• _WHAT THIS TASK INVOLVES_: Would you return the lines between the one holding "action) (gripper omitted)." and the one holding "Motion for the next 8", inclusive, and only those, exactly as they stand in the listing below?

##########

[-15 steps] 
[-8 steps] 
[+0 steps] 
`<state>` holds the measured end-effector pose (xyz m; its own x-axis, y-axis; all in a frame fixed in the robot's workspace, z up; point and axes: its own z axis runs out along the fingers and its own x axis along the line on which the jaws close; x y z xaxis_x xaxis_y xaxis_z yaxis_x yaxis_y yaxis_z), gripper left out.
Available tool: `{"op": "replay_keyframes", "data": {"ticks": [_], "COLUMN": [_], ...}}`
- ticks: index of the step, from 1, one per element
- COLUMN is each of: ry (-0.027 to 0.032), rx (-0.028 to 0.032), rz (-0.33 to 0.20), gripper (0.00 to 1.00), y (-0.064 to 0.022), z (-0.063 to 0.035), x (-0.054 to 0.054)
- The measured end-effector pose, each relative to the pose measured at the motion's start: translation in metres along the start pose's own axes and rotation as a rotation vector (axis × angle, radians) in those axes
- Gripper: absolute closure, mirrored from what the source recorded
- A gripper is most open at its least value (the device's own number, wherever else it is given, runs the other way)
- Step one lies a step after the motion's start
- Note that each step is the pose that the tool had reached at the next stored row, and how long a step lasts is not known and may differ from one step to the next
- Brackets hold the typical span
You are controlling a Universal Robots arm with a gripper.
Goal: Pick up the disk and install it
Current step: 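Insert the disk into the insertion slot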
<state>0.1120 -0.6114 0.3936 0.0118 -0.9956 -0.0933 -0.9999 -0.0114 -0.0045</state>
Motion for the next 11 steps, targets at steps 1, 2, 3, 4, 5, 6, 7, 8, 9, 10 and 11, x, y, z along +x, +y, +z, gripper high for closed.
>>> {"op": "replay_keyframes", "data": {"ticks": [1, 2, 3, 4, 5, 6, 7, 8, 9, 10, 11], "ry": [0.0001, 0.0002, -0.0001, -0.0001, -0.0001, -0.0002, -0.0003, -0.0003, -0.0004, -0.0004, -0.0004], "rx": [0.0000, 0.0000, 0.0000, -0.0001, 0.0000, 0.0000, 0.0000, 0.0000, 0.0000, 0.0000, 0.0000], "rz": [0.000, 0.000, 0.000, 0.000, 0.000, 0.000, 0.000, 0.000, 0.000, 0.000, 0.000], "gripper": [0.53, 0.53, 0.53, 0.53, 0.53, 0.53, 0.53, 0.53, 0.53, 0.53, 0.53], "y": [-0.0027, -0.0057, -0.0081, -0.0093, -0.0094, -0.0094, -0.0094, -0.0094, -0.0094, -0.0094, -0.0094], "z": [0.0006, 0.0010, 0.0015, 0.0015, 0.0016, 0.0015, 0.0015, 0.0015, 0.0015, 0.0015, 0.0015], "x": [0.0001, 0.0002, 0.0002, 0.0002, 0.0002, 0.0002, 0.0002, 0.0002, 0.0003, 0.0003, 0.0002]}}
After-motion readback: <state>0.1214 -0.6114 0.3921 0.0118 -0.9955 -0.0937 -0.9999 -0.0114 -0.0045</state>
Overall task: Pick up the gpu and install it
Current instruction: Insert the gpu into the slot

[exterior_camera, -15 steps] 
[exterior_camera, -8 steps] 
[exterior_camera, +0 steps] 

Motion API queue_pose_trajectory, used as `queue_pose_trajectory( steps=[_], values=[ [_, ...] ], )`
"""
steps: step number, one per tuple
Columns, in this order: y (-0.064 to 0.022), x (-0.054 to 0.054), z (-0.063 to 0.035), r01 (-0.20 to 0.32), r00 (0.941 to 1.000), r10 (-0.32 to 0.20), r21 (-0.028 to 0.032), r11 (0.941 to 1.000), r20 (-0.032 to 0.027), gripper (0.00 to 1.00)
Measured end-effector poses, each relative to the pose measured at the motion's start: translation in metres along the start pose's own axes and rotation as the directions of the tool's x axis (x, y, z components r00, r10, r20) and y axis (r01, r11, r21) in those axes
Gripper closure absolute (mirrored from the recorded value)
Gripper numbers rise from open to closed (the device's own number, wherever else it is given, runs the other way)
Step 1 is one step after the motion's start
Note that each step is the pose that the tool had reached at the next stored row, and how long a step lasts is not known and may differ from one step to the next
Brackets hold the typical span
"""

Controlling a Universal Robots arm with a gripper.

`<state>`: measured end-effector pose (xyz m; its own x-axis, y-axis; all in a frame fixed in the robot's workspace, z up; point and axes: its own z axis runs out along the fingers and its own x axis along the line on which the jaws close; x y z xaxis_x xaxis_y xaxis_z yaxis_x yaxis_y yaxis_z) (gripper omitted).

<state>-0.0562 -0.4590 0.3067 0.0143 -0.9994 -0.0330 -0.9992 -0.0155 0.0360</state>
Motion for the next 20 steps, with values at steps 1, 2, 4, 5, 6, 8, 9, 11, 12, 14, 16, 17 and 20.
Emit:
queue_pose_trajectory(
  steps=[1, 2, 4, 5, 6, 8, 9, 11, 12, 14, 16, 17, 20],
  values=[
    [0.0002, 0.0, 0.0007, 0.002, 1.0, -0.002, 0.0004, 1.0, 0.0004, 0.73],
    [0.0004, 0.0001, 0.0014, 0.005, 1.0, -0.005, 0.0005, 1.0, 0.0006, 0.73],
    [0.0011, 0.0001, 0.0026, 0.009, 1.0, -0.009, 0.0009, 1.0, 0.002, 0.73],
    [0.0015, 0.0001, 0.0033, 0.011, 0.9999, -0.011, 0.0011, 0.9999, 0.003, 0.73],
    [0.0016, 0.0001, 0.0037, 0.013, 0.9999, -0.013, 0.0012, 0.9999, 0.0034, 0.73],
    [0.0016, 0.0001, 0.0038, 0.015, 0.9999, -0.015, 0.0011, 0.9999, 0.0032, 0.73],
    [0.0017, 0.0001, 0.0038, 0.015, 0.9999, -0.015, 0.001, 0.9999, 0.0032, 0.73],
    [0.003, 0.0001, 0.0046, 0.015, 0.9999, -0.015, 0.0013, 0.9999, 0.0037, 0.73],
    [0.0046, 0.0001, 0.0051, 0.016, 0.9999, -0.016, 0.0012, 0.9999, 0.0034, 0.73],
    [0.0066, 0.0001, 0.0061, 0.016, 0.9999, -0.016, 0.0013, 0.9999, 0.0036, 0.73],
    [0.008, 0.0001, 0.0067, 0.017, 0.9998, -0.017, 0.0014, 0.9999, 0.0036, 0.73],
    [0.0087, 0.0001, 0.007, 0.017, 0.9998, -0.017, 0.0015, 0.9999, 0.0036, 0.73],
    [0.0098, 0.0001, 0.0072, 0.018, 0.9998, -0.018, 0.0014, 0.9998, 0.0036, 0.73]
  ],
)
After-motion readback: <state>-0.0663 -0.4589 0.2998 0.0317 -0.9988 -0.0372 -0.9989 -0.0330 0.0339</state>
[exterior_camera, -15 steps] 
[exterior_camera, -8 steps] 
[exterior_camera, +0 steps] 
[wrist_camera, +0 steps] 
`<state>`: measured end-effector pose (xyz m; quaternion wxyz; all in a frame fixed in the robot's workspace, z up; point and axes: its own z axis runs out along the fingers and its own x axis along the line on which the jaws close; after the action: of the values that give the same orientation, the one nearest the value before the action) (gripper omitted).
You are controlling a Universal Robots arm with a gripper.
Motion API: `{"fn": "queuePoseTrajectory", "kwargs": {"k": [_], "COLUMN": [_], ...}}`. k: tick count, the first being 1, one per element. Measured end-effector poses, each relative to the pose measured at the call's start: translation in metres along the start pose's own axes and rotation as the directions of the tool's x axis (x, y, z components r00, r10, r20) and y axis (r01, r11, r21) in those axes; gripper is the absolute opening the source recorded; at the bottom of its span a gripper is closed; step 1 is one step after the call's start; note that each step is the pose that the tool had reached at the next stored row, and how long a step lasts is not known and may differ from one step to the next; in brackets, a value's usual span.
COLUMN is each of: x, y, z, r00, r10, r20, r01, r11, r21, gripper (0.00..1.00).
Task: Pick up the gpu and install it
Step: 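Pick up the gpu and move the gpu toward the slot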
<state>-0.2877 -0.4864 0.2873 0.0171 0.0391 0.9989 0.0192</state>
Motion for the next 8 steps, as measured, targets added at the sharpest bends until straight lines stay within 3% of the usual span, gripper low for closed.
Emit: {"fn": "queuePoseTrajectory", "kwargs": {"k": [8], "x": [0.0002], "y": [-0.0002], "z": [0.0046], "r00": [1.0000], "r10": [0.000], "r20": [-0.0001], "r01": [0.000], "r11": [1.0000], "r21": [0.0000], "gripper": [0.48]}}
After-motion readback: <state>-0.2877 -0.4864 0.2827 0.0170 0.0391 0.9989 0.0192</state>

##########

• _TASK SOLUTION_:
`<state>`: measured end-effector pose (xyz m; quaternion wxyz; all in a frame fixed in the robot's workspace, z up; point and axes: its own z axis runs out along the fingers and its own x axis along the line on which the jaws close; after the action: of the values that give the same orientation, the one nearest the value before the action) (gripper omitted).
You are controlling a Universal Robots arm with a gripper.
Motion API: `{"fn": "queuePoseTrajectory", "kwargs": {"k": [_], "COLUMN": [_], ...}}`. k: tick count, the first being 1, one per element. Measured end-effector poses, each relative to the pose measured at the call's start: translation in metres along the start pose's own axes and rotation as the directions of the tool's x axis (x, y, z components r00, r10, r20) and y axis (r01, r11, r21) in those axes; gripper is the absolute opening the source recorded; at the bottom of its span a gripper is closed; step 1 is one step after the call's start; note that each step is the pose that the tool had reached at the next stored row, and how long a step lasts is not known and may differ from one step to the next; in brackets, a value's usual span.
COLUMN is each of: x, y, z, r00, r10, r20, r01, r11, r21, gripper (0.00..1.00).
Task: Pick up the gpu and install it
Step: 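Pick up the gpu and move the gpu toward the slot
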<state>-0.2877 -0.4864 0.2873 0.0171 0.0391 0.9989 0.0192</state>
Motion for the next 8 steps, as measured, targets added at the sharpest bends until straight lines stay within 3% of the usual span, gripper low for closed.

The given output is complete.